HEALTHCARE

Centre's digital health initiative faces roadblock from chemists

PTI5_30_2017_000099B Closed medical shops in Guwahati during a nationwide strike called by All India Organization of Chemists and Druggists | PTI

A nationwide strike by the drug retailers on Tuesday seemed to have dampened one of the government's digital health initiatives to regulate the sale of medicines in the country. Mumbai-based Jagannath Shinde, president of the All India Organisation of Chemists and Druggists said that the strike had its genesis in a public notice by the Union Ministry of Health and Family Welfare, issued on March 16, for establishing an e-portal to regulate the sale of medicines.

According to the notice, drug retailers were asked to upload the sale and purchase details online, among other rules such as mandatory registration. "If it becomes a law, we will also be required to submit a fee of one percent to the government. Since the government already controls our margins, why should we pay extra one per cent?," he said. 

Shinde contends that the problem of uploading data will be compounded in rural areas where pharmacists, most of who don't have access to internet, would be required to travel nearby tehsils to do so. "Since the GST regime requires us to register sale and purchase data anyway, repeating the task is unnecessary," said Shinde.

Even as concerns are being raised over rising anti-microbial resistance (AMR) by the Centre, Shinde said that an e-portal will not help the situation.

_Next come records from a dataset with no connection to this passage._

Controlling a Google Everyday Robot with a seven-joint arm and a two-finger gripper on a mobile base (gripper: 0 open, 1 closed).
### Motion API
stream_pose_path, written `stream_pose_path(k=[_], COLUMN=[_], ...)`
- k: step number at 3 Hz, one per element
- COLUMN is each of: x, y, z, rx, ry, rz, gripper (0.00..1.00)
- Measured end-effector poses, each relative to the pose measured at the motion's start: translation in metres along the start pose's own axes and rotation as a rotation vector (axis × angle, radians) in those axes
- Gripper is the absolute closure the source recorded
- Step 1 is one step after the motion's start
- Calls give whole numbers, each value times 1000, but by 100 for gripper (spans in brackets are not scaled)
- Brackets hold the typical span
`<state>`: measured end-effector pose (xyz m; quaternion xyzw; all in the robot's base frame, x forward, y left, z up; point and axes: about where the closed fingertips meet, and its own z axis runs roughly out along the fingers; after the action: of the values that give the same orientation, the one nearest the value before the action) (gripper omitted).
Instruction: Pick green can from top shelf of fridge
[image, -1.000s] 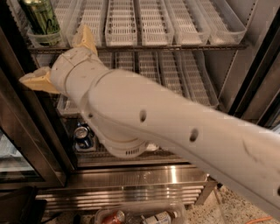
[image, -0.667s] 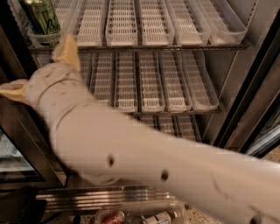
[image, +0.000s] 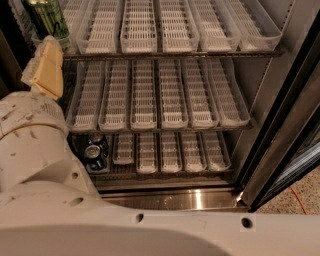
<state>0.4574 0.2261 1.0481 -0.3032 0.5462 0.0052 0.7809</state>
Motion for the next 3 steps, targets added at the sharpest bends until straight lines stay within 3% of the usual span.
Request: stream_pose_path(k=[2,3], x=[-2,2], y=[-2,-18], z=[2,14], rx=[25,109], ry=[-5,4], rz=[-4,-5], gripper=[0,0])
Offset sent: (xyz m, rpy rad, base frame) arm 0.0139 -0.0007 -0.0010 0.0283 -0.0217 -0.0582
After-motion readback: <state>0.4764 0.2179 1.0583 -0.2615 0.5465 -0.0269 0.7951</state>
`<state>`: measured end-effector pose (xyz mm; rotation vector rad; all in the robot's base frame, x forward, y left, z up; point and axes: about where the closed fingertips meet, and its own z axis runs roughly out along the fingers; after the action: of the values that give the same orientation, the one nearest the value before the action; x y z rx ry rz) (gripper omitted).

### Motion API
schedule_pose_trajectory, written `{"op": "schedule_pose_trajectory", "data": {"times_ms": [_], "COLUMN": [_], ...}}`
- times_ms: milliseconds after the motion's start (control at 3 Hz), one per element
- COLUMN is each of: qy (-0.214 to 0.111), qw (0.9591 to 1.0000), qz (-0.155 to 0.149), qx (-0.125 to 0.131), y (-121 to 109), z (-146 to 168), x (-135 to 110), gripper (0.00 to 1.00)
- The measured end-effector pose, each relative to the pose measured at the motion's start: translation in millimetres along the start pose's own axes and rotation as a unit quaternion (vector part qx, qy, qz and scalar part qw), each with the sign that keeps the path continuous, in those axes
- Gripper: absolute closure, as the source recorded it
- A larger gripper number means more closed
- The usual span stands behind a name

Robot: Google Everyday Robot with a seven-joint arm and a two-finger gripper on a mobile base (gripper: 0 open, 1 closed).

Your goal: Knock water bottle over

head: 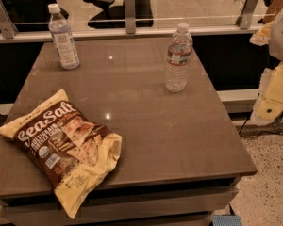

AMR, he said, was arising because of issues such as inadequate dosage, inferior drug quality and people combining treatment from different streams of medicines such as allopathy, homeopathy and Ayurveda. Shinde also pointed out that the fact that the state regulators had issued directives to dispense cut-strips (part doses) to patients, and unless such regulatory issues were resolved, an e-portal would not help reduce AMR, or benefit patients, especially those in rural areas.